Hag-Seed
William Shakespeare’s The
Tempest Retold
Margaret Atwood
Hogarth, RRP
$37.00
Shakespeare’s play of magic
and illusion reimagined by one of
the world’s great literary
innovators.
Felix is at the top of his game as Artistic
Director of the Makeshiweg Theatre Festival. His
productions have amazed and confounded. Now
he’s staging a Tempest like no other: not
only will it boost his reputation, it will
heal emotional wounds.
Or that was the plan. Instead, after an act
of unforeseen treachery, Felix is living in exile in
a backwoods hovel, haunted by memories of his
beloved lost daughter, Miranda. And also
brewing revenge.
After twelve years, revenge finally arrives
in the shape of a theatre course at a nearby
prison. Here, Felix and his inmate actors
will put on his Tempest and snare the traitors who
destroyed him. It’s magic! But will it remake
Felix as his enemies fall?
second chances leads us on an interactive,
illusion-ridden journey filled with new surprises
and wonders of its own.
Margaret Atwood is the author of more than forty books of
fiction, poetry and critical essays, including The Handmaid’s Tale,
the Booker-winning The Blind Assassin, the
MaddAddam trilogy, and her latest novel, The
Heart Goes Last. Her work has received many awards around the world. She has also
worked as a cartoonist, illustrator, librettist,
playwright and puppeteer. Her first
encounters with Shakespeare took place in the 1950s at her Toronto high school, and she has
consistently named him as one of the most important influences on her own work. ‘The
Tempest is, in some ways, an early multimedia musical,’ she says. ‘If Shakespeare were
working today he’d be using every special effect technology now makes available. But The
Tempest is especially intriguing because of the many questions it leaves unanswered.

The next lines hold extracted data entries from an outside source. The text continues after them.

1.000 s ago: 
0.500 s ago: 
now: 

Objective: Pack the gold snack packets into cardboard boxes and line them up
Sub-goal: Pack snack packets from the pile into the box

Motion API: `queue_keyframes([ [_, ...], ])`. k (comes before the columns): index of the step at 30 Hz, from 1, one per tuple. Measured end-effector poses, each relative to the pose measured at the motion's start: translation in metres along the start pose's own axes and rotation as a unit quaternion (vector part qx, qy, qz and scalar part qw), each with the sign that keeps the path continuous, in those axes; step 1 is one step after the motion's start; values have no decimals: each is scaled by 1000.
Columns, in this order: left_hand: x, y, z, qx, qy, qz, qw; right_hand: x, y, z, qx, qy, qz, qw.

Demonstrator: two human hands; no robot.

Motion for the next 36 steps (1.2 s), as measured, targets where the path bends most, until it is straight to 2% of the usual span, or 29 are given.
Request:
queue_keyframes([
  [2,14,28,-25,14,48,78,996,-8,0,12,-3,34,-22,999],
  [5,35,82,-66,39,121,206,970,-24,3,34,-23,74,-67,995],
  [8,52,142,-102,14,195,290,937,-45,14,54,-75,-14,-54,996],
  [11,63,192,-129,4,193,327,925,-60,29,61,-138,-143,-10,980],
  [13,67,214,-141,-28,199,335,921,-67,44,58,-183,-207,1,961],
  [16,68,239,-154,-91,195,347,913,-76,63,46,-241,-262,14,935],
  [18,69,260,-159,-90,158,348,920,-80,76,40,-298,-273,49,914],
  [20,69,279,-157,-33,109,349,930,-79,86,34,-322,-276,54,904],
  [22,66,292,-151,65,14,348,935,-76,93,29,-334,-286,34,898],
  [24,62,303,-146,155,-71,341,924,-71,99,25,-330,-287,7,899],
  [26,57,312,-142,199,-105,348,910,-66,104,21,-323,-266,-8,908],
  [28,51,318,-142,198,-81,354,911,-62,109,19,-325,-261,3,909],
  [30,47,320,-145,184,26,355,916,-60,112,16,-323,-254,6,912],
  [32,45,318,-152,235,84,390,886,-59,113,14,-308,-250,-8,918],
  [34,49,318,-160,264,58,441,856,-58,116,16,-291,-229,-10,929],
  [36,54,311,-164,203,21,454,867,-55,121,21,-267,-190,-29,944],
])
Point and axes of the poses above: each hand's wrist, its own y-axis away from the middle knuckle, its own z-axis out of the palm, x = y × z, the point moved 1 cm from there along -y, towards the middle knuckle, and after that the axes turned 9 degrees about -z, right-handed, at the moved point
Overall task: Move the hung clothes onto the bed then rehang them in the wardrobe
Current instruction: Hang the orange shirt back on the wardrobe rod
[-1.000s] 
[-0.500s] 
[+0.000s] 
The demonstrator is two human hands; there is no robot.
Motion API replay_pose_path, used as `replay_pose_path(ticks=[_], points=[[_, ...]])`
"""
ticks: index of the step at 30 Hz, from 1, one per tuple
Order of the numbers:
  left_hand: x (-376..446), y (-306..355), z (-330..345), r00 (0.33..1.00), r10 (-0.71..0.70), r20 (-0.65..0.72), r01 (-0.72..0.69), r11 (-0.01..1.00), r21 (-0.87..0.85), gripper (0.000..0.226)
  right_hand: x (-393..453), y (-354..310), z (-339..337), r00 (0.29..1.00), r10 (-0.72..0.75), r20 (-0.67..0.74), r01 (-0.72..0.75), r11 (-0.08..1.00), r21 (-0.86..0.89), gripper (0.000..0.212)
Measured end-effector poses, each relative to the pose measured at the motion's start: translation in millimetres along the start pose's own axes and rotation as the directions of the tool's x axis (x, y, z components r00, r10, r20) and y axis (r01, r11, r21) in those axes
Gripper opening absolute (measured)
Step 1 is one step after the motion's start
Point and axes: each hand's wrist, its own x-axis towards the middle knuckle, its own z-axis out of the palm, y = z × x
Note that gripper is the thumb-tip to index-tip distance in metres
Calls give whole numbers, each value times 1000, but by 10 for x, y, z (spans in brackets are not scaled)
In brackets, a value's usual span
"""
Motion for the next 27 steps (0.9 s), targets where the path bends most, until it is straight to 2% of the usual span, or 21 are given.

What a strenuous pleasure it has been to wrestle with it!’
HOGARTH SHAKESPEARE
The world’s favourite playwright
Today’s best-loved novelists
Timeless
stories retold
The Hogarth Shakespeare series is a major
international publishing initiative across the
Penguin Random House Group. William
Shakespeare was the great ‘reteller’ and the
series aims to continue this tradition and
celebrate his legacy, introducing his plays to a
new generation of fans.
The series launched with Jeanette Winterson’s
The Gap of Time. A further three novels
will be published during the 400th
anniversary year of Shakespeare’s death in 2016:
Howard Jacobson’s Shylock Is My Name (The
Merchant of Venice) in February, Anne
Tyler’s Vinegar Girl (The Taming of
the Shrew) in June and Margaret Atwood’s Hag-Seed
(The Tempest) in October.
The first four in the series will be joined
by Tracy Chevalier’s Othello, Gillian Flynn’s
Hamlet, Jo Nesbo’s Macbeth and Edward St
Aubyn’s King Lear. The books will be true to
the spirit of the original plays, while
giving authors an exciting opportunity to do something
new.
The novels will be published simultaneously
across the English-speaking world in print,
digital and audio formats, which will make
the books available to an even broader
audience. Rights to the novels have already
been sold in nineteen countries – the latest
being Romania, Greece and Estonia – and the
series will be published in twenty-two
languages across twenty-eight territories.
Hogarth Shakespeare is also a member of
Shakespeare400 – a consortium of leading
cultural, creative and educational
organisations, coordinated by King’s College London,
which will mark the 400th anniversary of
Shakespeare’s death in 2016. Through a
connected series of public performances,
programmes, exhibitions and creative activities
in the capital and beyond, partners will
celebrate the legacy of Shakespeare during the
quarter centenary year.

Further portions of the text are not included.